Josh : Parfois, on se dit : “Ce morceau aurait besoin d’une guitare à la My Bloody Valentine” ou “Là, il faudrait un vocal à la Björk”. Mais ce n’est jamais dans l’idée de recréer quelque chose. Ce sont des références, des textures. Et Imi, notre chanteuse, n’est pas là aujourd’hui. Elle a accouché il y a quelques mois, donc elle est en pause. Elle est un peu notre “Björk”, mais là, elle a d’autres priorités.

Crédit photo : Cédric Oberlin

Votre groupe est né à Leeds. Est-ce que votre ville est une source d’inspiration ?

Josh : Je ne sais pas si Leeds nous inspire directement, mais c’est une ville qui est un vrai mélange de genres. Il n’y a pas vraiment une “scène Leeds” comme on pourrait parler de Manchester, par exemple. C’est un patchwork musical. Et on s’inscrit naturellement là-dedans, sans vraiment suivre une tendance locale.

George : Leeds a toujours été un peu bizarre musicalement. Ce n’est pas un endroit qu’on associe à un son particulier. C’est très divers, très éclectique. On n’est pas “inspirés” par la ville en tant que telle, mais on fait partie de cette ambiance, de cette diversité.

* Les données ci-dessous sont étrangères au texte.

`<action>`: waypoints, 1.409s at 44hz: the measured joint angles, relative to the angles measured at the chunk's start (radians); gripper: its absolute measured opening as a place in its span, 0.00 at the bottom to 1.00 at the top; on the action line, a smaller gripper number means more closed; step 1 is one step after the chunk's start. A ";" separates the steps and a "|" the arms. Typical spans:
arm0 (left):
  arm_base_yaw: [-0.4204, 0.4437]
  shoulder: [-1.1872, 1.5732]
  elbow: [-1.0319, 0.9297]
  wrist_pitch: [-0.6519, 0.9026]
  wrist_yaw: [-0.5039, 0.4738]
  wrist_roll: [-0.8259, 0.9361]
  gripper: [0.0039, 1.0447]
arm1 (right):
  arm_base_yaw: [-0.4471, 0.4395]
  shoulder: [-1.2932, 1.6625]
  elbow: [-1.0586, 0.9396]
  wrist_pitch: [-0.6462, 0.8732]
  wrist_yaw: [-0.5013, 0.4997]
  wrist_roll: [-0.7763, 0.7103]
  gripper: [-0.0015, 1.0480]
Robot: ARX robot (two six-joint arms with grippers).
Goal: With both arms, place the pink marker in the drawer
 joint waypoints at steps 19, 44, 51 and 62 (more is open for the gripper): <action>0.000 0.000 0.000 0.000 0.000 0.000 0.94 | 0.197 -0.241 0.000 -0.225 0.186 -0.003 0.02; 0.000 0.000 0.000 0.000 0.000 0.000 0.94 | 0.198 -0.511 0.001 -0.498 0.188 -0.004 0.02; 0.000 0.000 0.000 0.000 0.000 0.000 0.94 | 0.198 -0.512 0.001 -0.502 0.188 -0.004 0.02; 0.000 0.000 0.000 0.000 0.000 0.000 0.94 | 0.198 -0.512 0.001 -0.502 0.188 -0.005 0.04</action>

Dernière question. Si vous deviez choisir une œuvre d’art qui vous définit, ou à laquelle vous revenez toujours, ce serait quoi ?

Kosi : Pour moi, ce serait l’album In Search Of… de N.E.R.D. et le film Pulp Fiction. Pulp Fiction, c’est juste incroyable. Il n’y a rien de forcé. C’est au spectateur de reconstruire le film, de faire les liens. À chaque visionnage, tu remarques quelque chose de nouveau. Et In Search Of…, c’est brut, c’est un vrai groupe de rock, ça m’a marqué.

Josh : Moi aussi j’en ai deux. Côté musique, Hounds of Love de Kate Bush. Côté film ,Eternal Sunshine of the Spotless Mind. Mon film préféré. C’est d’une beauté incroyable, émouvant, et chaque fois que je le revois, je découvre un nouveau détail. Le film ne t’explique pas tout, il te fait confiance. Et Hounds of Love, parce que Kate Bush est, selon moi, la plus grande artiste de tous les temps. À chaque écoute, je me dis : “Putain, elle est géniale.”

Matt : Moi, je dirais Terminator 2. Classique, efficace. Pas besoin d’en dire plus.

George : Moi, je ne sais pas trop quoi choisir… Peut-être quelque chose de très britannique, un peu sombre, comme les peintures de L.S. Lowry. Il avait une valise toujours prête près de sa porte, pour pouvoir dire à n’importe qui qui frappait : “Désolé, je pars là.” Je trouve ça génial. Ce genre d’état d’esprit, j’adore.